If you’re serious about budgeting you can consider a software program that works for you. There are free systems out there, but the one I found most effective was this highly rated budgeting tool called YNAB or “You Need A Budget” for short (you can also visit the YNAB store on their site for other budgeting resources). It’s built on a savings paradigm intended to get rid of your debt quickly. It differentiates itself from most standard budgeting tools with its unique premise of providing you with a “forward-thinking” budget, one that keeps you aware of your saving and spending activities in advance (a month ahead).
Now after you develop your budget, you can start the Baby Steps program!
Dave Ramsey’s Baby Steps To Financial Success
1. Save up for a small emergency fund.
Save $1000 in a high yield savings account (not CD). Ramsey has found that when people resolve to pay off credit card debt, that is the week the car breaks down, or the refrigerator dies, or another emergency comes to tear down the perfectly-balanced budget. Having that small emergency fund can help keep Murphy’s Laws at bay.
2. Pay off your debts with the debt snowball strategy.
What follows are some great debt elimination tips. When you have your $1000 in the bank, it’s time to start attacking your debt.
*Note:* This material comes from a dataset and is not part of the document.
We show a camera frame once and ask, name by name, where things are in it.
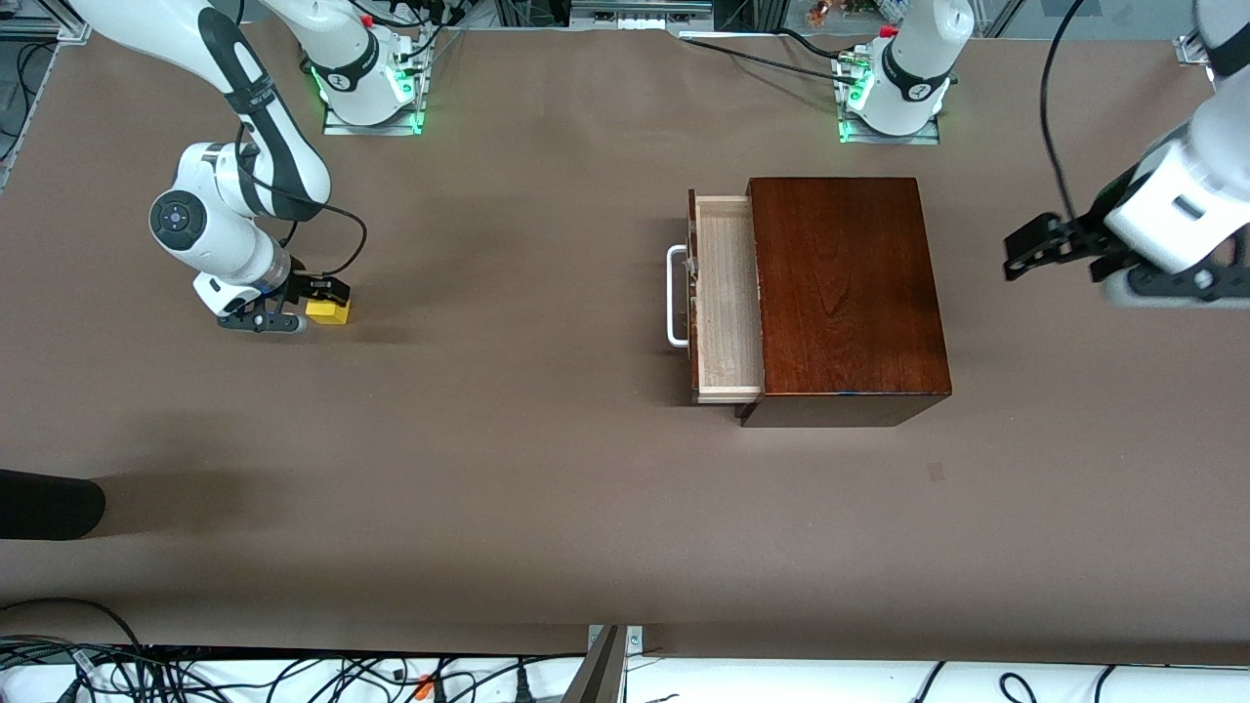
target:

Baby Step 2 starts with a list of your debts (include your credit cards, car loans, student loans and everything except your mortgage) from smallest to largest regardless of interest rate. While making the minimum payments on all the rest, attack your smallest debt first. Throw every extra penny you have at it until it is gone. When the smallest is paid off, work on the next one, then the next, with all the extra money you can.
Baby Step 2 also encourages us to aggressively save everything we can, and to earn extra income to get things paid off as soon as possible. Some suggestions: Only go out to eat on very special occasions. Use shopping coupons. Resist the temptation to drive a “nice car”. Start an online business. Deliver pizzas at night. Get a paper route in the mornings. Sell on Craigslist. Earn and save money on used items. Have a yard sale and cash in on clutter.
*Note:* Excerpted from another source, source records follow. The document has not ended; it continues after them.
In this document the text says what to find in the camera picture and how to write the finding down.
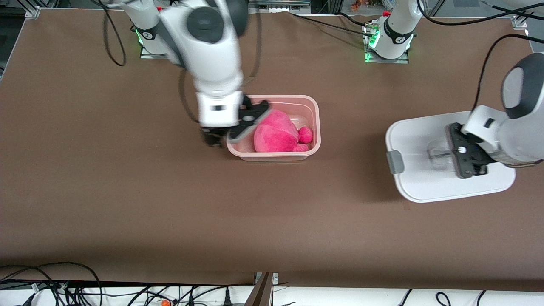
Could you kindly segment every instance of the brown tablecloth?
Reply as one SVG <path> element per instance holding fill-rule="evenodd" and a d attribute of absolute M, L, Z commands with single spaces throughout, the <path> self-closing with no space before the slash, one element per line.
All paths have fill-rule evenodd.
<path fill-rule="evenodd" d="M 274 271 L 291 285 L 544 289 L 544 167 L 518 171 L 503 193 L 414 204 L 385 158 L 393 122 L 471 107 L 509 20 L 421 20 L 410 64 L 383 65 L 364 62 L 357 35 L 263 15 L 261 68 L 245 92 L 315 98 L 323 138 L 304 162 L 266 164 L 207 148 L 180 103 L 179 69 L 139 59 L 128 17 L 112 16 L 124 68 L 106 55 L 101 11 L 43 10 L 23 28 L 0 83 L 1 263 L 73 260 L 117 281 L 228 284 Z M 246 75 L 255 34 L 252 16 Z M 497 47 L 482 103 L 499 106 L 503 76 L 529 52 L 526 41 Z"/>

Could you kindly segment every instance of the metal frame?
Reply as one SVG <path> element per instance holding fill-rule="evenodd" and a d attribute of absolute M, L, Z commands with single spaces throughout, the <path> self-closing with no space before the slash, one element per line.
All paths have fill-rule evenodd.
<path fill-rule="evenodd" d="M 510 21 L 512 22 L 512 26 L 514 27 L 514 30 L 525 30 L 527 29 L 527 19 L 529 17 L 514 15 L 510 18 Z"/>
<path fill-rule="evenodd" d="M 253 287 L 253 290 L 251 290 L 244 306 L 270 306 L 273 285 L 273 272 L 263 272 L 261 277 L 259 277 L 257 284 Z"/>
<path fill-rule="evenodd" d="M 249 13 L 275 13 L 288 11 L 295 14 L 310 14 L 311 0 L 249 0 Z"/>

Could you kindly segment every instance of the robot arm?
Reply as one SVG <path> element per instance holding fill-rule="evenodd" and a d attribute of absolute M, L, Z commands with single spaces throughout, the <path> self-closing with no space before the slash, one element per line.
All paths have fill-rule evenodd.
<path fill-rule="evenodd" d="M 479 138 L 497 162 L 515 167 L 544 160 L 544 53 L 526 56 L 508 72 L 502 100 L 504 112 L 479 106 L 461 132 Z"/>
<path fill-rule="evenodd" d="M 240 89 L 238 37 L 247 19 L 245 0 L 187 0 L 160 14 L 159 34 L 168 58 L 193 75 L 203 131 L 228 129 L 233 142 L 268 111 L 268 103 L 252 105 Z"/>
<path fill-rule="evenodd" d="M 423 16 L 417 6 L 418 0 L 399 0 L 390 16 L 378 19 L 380 36 L 371 48 L 381 57 L 396 59 L 410 47 L 413 30 Z"/>
<path fill-rule="evenodd" d="M 117 5 L 130 17 L 146 50 L 152 54 L 165 54 L 164 43 L 157 33 L 160 14 L 153 0 L 128 1 Z"/>

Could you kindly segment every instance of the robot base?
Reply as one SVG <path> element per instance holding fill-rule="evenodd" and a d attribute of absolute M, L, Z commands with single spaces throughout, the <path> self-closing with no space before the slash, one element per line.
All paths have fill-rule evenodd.
<path fill-rule="evenodd" d="M 363 33 L 370 33 L 367 27 L 363 26 Z M 383 64 L 408 64 L 408 52 L 404 51 L 403 55 L 396 59 L 387 59 L 379 56 L 374 49 L 370 47 L 370 38 L 363 36 L 364 45 L 364 62 L 365 63 L 383 63 Z"/>
<path fill-rule="evenodd" d="M 395 59 L 387 59 L 379 56 L 376 51 L 368 45 L 364 45 L 364 62 L 365 63 L 382 63 L 382 64 L 408 64 L 408 52 L 404 51 L 403 55 Z"/>
<path fill-rule="evenodd" d="M 153 59 L 165 58 L 165 59 L 168 59 L 168 56 L 166 56 L 166 54 L 153 54 L 153 53 L 150 53 L 148 50 L 146 50 L 146 48 L 141 47 L 140 58 L 153 58 Z"/>
<path fill-rule="evenodd" d="M 516 171 L 501 163 L 488 165 L 488 173 L 461 179 L 453 164 L 446 141 L 446 126 L 466 123 L 470 112 L 451 113 L 397 121 L 386 134 L 387 159 L 397 189 L 417 203 L 453 200 L 500 192 L 514 183 Z M 443 154 L 431 152 L 442 150 Z"/>

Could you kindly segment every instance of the stuffed toy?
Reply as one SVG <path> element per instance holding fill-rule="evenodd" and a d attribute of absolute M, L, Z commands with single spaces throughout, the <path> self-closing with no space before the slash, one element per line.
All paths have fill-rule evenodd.
<path fill-rule="evenodd" d="M 303 126 L 296 130 L 289 116 L 277 109 L 257 126 L 253 144 L 257 152 L 303 152 L 313 140 L 313 132 Z"/>
Sell all that you can, such that — as Ramsey says often — “the kids think they’re next and the dog is hiding.” As the debts are paid off, close all revolving accounts (HELOCs, lines of credit, everything) and cut up all your credit cards, and try not to use them again.
3. Grow (or extend) your emergency fund.
After all of the debts except the house mortgage are paid off, quickly stash three to six months of expenses into an emergency fund and put the money into a money market account. This should only take a few months since you’re living on an established budget and have no more payments.
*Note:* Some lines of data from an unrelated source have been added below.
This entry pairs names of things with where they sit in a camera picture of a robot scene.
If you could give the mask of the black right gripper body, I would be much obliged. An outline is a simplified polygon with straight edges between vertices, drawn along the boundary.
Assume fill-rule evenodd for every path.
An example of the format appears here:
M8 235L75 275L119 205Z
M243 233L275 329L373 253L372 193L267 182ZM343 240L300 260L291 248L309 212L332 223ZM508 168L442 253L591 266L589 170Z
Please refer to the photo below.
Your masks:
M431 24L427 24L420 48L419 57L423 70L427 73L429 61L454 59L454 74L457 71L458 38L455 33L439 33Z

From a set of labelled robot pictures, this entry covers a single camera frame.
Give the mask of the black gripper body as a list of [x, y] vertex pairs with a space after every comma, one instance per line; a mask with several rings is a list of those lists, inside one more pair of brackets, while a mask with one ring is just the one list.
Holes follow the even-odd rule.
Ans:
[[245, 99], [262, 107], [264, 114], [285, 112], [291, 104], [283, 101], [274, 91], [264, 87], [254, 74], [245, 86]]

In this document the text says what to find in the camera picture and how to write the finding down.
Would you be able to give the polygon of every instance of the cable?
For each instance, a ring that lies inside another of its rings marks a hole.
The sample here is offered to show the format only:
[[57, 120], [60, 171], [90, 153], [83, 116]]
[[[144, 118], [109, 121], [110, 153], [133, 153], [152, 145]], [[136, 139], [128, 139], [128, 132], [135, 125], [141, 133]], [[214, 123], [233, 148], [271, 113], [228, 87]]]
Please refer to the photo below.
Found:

4. Save and invest for your retirement.
Baby Step 4 requires us to start saving for a dignified retirement. Put 15% (not including any employer matching) — and only 15% — of your household income into Roth IRAs, traditional IRAs and your company’s 401k plan. The money should be diversified into Growth Stock, Growth and Income, Aggressive Growth and International mutual funds with at least a 10-year track record.
5. Save for your child’s college fund.
Save for your kid’s college fund (in a 529 account like College Advantage, Ohio 529 savings plan) but put no more than $2000 a year, the maximum for a tax-free Educational Savings Account IRA, into each college fund. Depending on the age of your children, you may want to suggest that they help out financially, by having them work their way through college.
6. Pay off your home mortgage early.
When you reach this step, it’s time to put every extra penny toward your house payments in order to retire your mortgage as quickly as possible. Not only will this strategy open up tens of thousands of dollars a year in funds that no longer need to go toward your mortgage payments, it will also save you hundreds of thousands of dollars in interest payments over the life of the loan.
7. Continue saving, build your wealth, invest and give. Rinse and repeat.
After the house is paid off and everything else is taken care of, you’ll have so much less to worry about, even if pink slips are being handed out like candy. So sit back, save piles and piles of money, work on building your net worth and give some of it away.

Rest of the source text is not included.